[Data excerpts]
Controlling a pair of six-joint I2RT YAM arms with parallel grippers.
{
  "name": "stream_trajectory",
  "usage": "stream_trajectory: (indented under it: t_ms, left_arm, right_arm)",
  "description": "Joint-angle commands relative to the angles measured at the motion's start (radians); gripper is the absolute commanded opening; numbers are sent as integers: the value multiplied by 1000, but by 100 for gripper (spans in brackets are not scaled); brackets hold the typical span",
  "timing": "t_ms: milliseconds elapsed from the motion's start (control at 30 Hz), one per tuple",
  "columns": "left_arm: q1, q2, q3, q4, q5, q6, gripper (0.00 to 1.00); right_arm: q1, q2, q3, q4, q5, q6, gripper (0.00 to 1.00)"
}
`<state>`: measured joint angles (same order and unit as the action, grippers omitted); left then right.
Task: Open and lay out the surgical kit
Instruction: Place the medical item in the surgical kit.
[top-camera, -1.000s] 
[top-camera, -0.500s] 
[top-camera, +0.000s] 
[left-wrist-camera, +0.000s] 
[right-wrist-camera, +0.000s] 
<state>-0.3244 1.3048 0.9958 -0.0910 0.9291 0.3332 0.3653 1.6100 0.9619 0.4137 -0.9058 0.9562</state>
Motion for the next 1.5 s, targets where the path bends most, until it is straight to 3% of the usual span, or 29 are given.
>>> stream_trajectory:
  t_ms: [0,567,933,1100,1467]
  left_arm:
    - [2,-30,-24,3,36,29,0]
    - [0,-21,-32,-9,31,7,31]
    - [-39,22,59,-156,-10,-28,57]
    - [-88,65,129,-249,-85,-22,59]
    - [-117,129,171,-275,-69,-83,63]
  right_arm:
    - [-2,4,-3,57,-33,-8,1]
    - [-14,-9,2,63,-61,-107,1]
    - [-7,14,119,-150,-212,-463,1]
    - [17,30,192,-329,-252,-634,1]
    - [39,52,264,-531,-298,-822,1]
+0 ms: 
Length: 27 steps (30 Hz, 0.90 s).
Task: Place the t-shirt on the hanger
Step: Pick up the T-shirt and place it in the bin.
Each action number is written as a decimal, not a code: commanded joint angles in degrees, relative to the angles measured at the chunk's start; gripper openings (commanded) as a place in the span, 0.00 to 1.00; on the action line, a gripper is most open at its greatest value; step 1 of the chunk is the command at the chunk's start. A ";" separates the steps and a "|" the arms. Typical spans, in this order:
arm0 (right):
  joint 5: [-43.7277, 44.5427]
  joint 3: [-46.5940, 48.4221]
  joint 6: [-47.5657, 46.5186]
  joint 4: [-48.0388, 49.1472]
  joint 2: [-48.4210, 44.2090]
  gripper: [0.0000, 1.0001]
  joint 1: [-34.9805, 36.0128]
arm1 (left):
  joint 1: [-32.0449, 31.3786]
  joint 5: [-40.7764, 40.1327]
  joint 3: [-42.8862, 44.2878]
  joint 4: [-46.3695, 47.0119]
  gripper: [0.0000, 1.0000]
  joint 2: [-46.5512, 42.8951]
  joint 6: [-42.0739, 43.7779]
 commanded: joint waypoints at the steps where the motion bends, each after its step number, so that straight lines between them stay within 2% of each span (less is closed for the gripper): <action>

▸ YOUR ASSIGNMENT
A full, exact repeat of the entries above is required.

▸ TASK RESULT
Controlling a pair of six-joint I2RT YAM arms with parallel grippers.
{
  "name": "stream_trajectory",
  "usage": "stream_trajectory: (indented under it: t_ms, left_arm, right_arm)",
  "description": "Joint-angle commands relative to the angles measured at the motion's start (radians); gripper is the absolute commanded opening; numbers are sent as integers: the value multiplied by 1000, but by 100 for gripper (spans in brackets are not scaled); brackets hold the typical span",
  "timing": "t_ms: milliseconds elapsed from the motion's start (control at 30 Hz), one per tuple",
  "columns": "left_arm: q1, q2, q3, q4, q5, q6, gripper (0.00 to 1.00); right_arm: q1, q2, q3, q4, q5, q6, gripper (0.00 to 1.00)"
}
`<state>`: measured joint angles (same order and unit as the action, grippers omitted); left then right.
Task: Open and lay out the surgical kit
Instruction: Place the medical item in the surgical kit.
[top-camera, -1.000s] 
[top-camera, -0.500s] 
[top-camera, +0.000s] 
[left-wrist-camera, +0.000s] 
[right-wrist-camera, +0.000s] 
<state>-0.3244 1.3048 0.9958 -0.0910 0.9291 0.3332 0.3653 1.6100 0.9619 0.4137 -0.9058 0.9562</state>
Motion for the next 1.5 s, targets where the path bends most, until it is straight to 3% of the usual span, or 29 are given.
>>> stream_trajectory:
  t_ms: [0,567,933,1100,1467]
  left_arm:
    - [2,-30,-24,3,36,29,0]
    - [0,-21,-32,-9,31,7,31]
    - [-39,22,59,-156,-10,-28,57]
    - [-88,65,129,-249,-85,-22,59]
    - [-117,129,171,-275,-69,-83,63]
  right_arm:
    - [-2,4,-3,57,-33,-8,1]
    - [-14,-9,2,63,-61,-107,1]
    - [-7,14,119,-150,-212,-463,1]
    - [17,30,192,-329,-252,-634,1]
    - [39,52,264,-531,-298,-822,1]
+0 ms: 
Length: 27 steps (30 Hz, 0.90 s).
Task: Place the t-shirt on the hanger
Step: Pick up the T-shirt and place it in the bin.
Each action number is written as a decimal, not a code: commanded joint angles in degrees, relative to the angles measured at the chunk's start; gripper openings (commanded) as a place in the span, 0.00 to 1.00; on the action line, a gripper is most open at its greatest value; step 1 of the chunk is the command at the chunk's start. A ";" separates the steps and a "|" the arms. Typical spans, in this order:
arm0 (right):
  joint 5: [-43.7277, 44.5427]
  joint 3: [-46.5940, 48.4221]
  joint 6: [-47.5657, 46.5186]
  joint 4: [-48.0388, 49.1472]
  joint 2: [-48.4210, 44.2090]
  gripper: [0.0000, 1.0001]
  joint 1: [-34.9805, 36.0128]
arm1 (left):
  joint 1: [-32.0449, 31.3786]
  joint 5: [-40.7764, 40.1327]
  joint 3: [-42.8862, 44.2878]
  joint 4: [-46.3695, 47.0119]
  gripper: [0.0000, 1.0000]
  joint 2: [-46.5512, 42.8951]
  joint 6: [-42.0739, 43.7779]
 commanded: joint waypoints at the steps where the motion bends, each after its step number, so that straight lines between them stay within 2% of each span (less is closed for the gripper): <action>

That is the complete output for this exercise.